## WHAT YOU WILL DO:
Pick every line with "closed" from the material below.

####################

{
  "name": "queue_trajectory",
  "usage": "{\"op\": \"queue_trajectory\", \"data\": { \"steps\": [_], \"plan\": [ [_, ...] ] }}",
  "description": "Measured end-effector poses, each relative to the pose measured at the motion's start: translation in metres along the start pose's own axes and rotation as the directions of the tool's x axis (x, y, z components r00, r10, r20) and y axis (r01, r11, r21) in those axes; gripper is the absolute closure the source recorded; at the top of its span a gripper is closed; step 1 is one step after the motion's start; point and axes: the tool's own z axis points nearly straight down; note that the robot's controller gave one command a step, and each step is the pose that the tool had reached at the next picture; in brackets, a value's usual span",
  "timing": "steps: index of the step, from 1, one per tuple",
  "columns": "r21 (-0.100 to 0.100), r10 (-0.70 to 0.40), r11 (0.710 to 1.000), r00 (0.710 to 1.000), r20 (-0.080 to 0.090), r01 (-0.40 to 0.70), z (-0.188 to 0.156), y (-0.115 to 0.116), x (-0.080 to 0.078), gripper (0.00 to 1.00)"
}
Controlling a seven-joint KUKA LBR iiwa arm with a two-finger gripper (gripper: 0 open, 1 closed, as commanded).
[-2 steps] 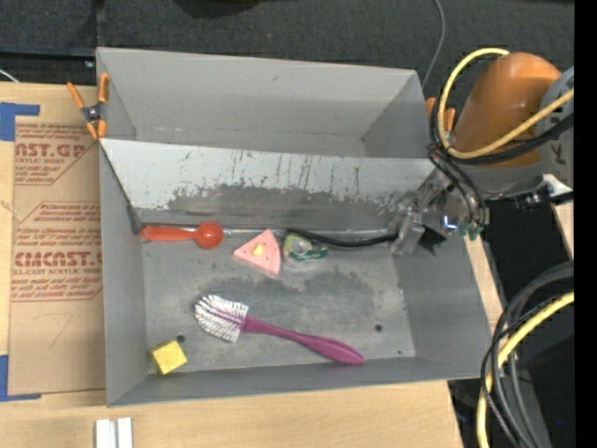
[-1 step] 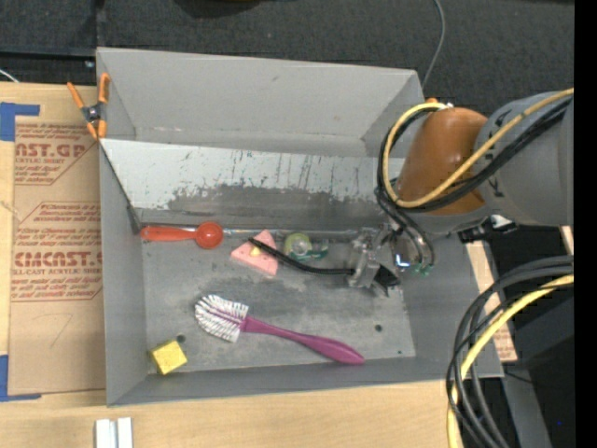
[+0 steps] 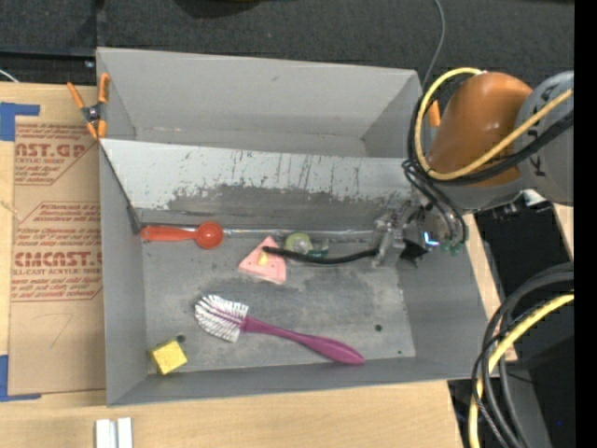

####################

## RESULT:
  "description": "Measured end-effector poses, each relative to the pose measured at the motion's start: translation in metres along the start pose's own axes and rotation as the directions of the tool's x axis (x, y, z components r00, r10, r20) and y axis (r01, r11, r21) in those axes; gripper is the absolute closure the source recorded; at the top of its span a gripper is closed; step 1 is one step after the motion's start; point and axes: the tool's own z axis points nearly straight down; note that the robot's controller gave one command a step, and each step is the pose that the tool had reached at the next picture; in brackets, a value's usual span",
Controlling a seven-joint KUKA LBR iiwa arm with a two-finger gripper (gripper: 0 open, 1 closed, as commanded).

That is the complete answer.